**What you have to do:** Show all lines from the material that carry the word "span".

**Data extract:**
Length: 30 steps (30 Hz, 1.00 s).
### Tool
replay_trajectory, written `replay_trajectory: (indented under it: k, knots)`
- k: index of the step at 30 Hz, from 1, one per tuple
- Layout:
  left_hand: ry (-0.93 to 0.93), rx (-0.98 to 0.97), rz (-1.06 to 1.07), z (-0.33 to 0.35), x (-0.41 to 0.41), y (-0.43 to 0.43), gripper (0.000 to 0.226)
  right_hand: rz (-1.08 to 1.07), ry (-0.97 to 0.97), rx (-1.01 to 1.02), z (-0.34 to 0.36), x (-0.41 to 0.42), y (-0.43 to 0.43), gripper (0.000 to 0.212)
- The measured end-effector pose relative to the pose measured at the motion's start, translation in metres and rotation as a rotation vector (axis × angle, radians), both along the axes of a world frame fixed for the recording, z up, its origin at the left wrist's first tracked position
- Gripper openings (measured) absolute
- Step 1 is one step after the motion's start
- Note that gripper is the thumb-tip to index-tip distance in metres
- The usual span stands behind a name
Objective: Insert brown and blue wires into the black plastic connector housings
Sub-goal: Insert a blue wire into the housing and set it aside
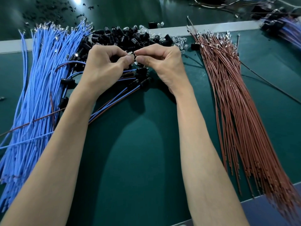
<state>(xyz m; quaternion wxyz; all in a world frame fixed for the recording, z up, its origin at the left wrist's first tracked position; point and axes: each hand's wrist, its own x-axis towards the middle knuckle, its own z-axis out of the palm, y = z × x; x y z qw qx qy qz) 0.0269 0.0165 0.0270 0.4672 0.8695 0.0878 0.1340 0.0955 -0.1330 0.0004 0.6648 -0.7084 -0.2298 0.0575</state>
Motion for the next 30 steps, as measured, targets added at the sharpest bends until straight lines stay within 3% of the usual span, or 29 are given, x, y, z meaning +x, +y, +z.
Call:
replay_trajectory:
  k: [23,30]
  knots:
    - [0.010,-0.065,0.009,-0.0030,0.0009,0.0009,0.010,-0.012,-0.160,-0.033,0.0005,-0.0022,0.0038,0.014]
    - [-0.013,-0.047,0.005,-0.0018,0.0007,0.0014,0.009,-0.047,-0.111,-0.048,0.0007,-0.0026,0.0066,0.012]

**Solution to the exercise:**
- The usual span stands behind a name
Motion for the next 30 steps, as measured, targets added at the sharpest bends until straight lines stay within 3% of the usual span, or 29 are given, x, y, z meaning +x, +y, +z.

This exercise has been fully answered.